# 1920’s Airflow Tricycle - Original Blue



## cr250mark (Feb 24, 2020)

1920’s Airflow Tricycle.- Unique and Cool design 
Here I am at this same crossroad with this trike as I have been with many other s 
Garton - is my best guess ( bars and step design)
American National - 2nd possibility.  

body is similar to sky skipper. 
original kinda of metallic blue paint with white Pins.
Nice rubber 
Tear drop pedals 

Posting these pictures as reference for others who may come across one in their travels.
Either complete to determine better idea of manufacturer or less complete to see what you may be missing.

Enjoy.

mark


----------



## 1motime (Feb 24, 2020)

That is a great trike!  Nice clean streamline design.  That fork if built for sidewalk battle.  12" wheel?  It's a beauty!


----------



## cr250mark (Feb 24, 2020)

Good eye on fork 
Crazy heavy duty - shrood cut. 
early And cool


----------



## ridingtoy (Feb 25, 2020)

This is an interesting tricycle!
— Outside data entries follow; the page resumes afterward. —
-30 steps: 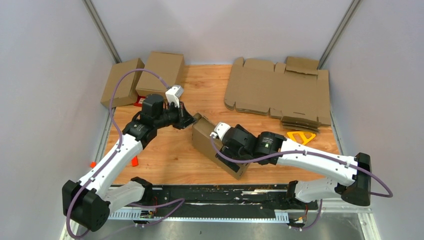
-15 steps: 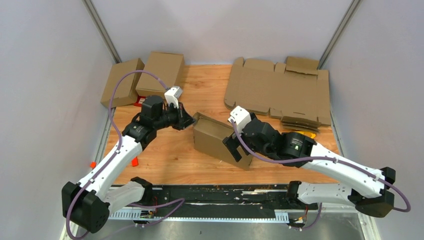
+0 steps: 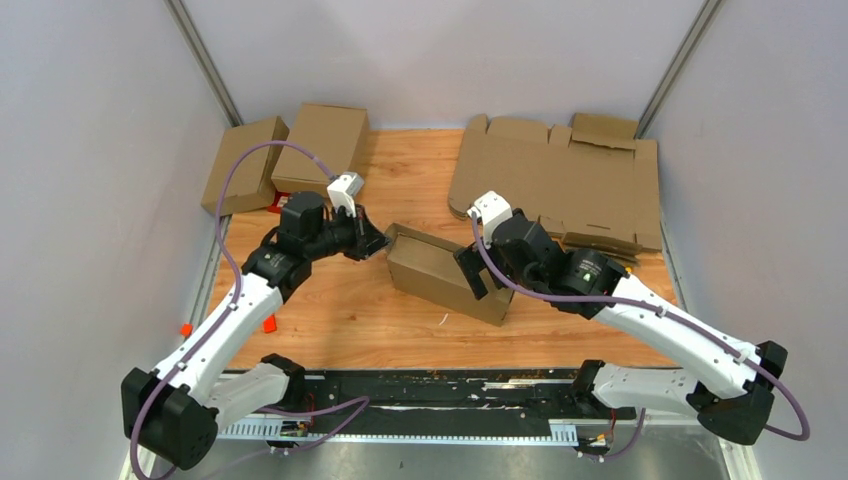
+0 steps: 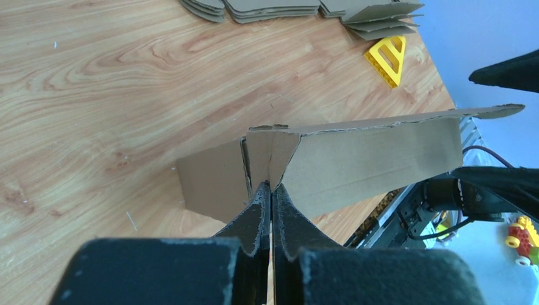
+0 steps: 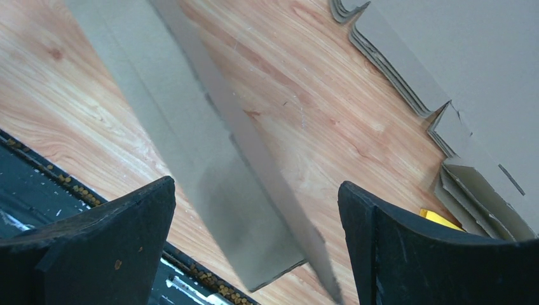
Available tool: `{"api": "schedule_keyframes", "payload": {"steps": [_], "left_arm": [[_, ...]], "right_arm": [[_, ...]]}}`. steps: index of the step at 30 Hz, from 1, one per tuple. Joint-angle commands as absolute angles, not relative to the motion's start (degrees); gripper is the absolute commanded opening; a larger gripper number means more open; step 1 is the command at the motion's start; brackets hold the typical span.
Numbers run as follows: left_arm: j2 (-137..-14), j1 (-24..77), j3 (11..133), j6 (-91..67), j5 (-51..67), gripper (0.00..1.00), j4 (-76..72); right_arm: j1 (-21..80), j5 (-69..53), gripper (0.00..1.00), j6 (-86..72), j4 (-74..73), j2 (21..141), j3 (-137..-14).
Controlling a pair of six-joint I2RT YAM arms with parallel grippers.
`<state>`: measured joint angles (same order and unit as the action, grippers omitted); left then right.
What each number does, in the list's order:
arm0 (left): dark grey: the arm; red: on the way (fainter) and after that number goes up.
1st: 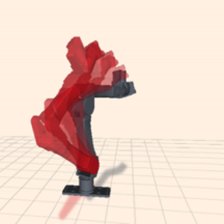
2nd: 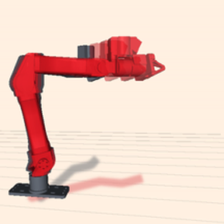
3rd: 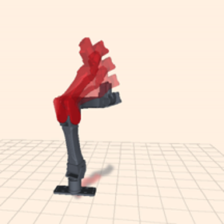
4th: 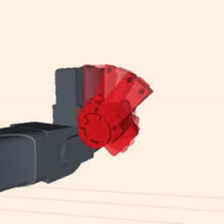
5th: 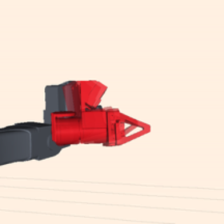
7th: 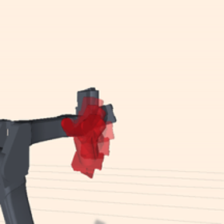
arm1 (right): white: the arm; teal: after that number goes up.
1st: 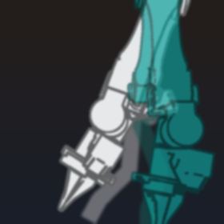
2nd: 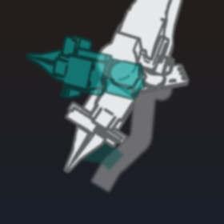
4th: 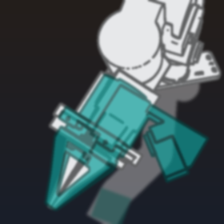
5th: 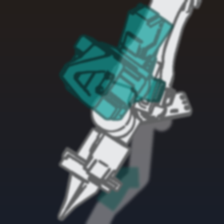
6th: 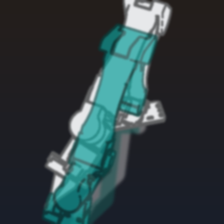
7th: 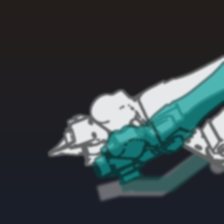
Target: Fold the paper box
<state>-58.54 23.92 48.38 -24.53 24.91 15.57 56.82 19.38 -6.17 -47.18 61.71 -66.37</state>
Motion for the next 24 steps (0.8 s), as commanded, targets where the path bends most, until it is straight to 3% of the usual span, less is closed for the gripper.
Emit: {"api": "schedule_keyframes", "payload": {"steps": [1, 24], "left_arm": [[-56.6, 23.7, 48.0, -24.4, 25.5, 0.0, 13.6], [-61.3, 23.8, 49.0, -24.8, 25.0, 0.0, 14.7]], "right_arm": [[54.2, 16.4, 1.0, -4.7, -45.5, 64.0, -68.5], [52.8, 13.9, 0.99, -3.6, -46.7, 70.5, -67.8]]}}
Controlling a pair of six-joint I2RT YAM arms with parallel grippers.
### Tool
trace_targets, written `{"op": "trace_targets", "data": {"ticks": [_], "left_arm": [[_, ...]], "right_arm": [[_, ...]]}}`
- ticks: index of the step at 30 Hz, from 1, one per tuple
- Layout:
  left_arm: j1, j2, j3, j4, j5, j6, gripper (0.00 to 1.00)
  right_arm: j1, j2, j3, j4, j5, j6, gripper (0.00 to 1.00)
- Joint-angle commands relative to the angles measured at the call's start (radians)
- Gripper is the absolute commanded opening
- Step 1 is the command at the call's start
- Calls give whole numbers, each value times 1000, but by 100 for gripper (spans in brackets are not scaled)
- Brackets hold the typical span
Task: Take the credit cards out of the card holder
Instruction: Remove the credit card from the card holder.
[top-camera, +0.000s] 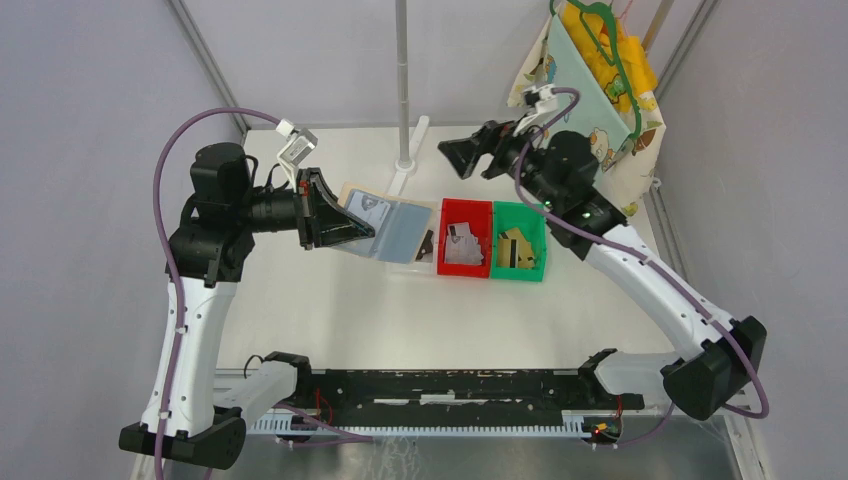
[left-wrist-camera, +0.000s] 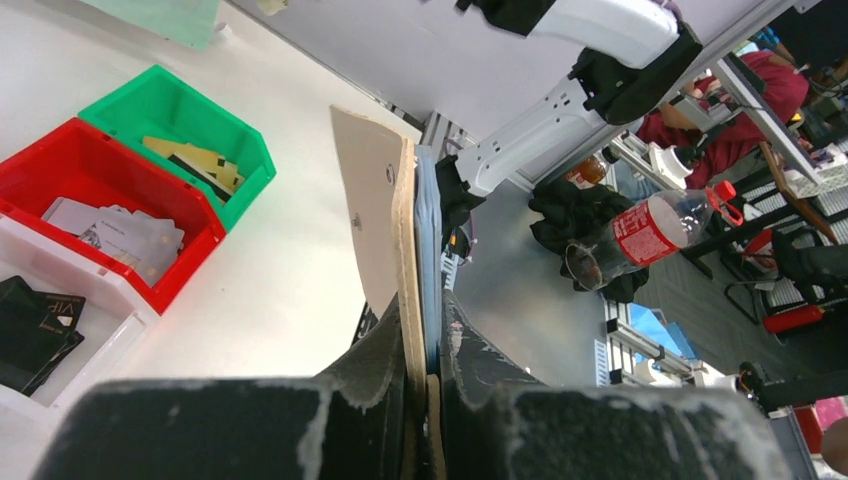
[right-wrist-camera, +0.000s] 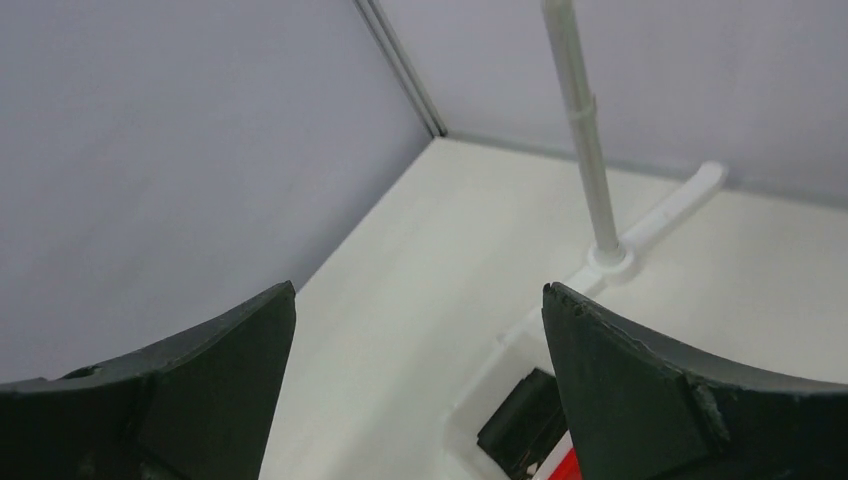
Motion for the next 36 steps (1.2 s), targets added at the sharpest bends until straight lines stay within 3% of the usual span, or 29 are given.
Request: {"op": "trace_targets", "data": {"ticks": [1,4,7,9,18,20,25,29,30,33,36], "left_arm": [[-3,-17,19,-71,50,141,2],[-1,-21,20,-107,52,191,2],[-2,-22,20,-136,52,232,2],[-2,-20,18,-148,52,246,2],[-3,-18,29,-157,62,250,2],[-3,-19,26,-157,66,250,2],[-3,-22,22,-168,70,271,2],[-2,-24,16,-169,48,283,2],[-2,-22,14,-169,33,289,2],[-4,-18,13,-171,-46,309,5],[-2,-6,12,-170,-106,317,3]], "right_arm": [[-99,-68,4,68,-372,-44,98],[-100,-66,26,126,-570,-15,98],[-87,-66,-35,342,-757,117,98],[-59,-71,-65,429,-803,143,98],[95,-23,-14,283,-871,-49,98],[111,-11,-13,273,-862,-72,93],[131,23,-5,274,-856,-63,66],[144,44,-5,333,-833,15,27],[145,48,-10,358,-831,50,23],[157,63,-40,458,-843,152,26],[169,70,-54,460,-848,161,53]]}}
My first guess would be Garton also. The handlebar design and straight front folk are two features I've seen on many older Garton tricycle models over the years. The rear step plate design is a new one to me.

Dave


----------



## AMF Rocketeer (Mar 2, 2020)

cool trike


----------



## Juan G (Mar 9, 2020)

Awesome trike, is it for sale?


----------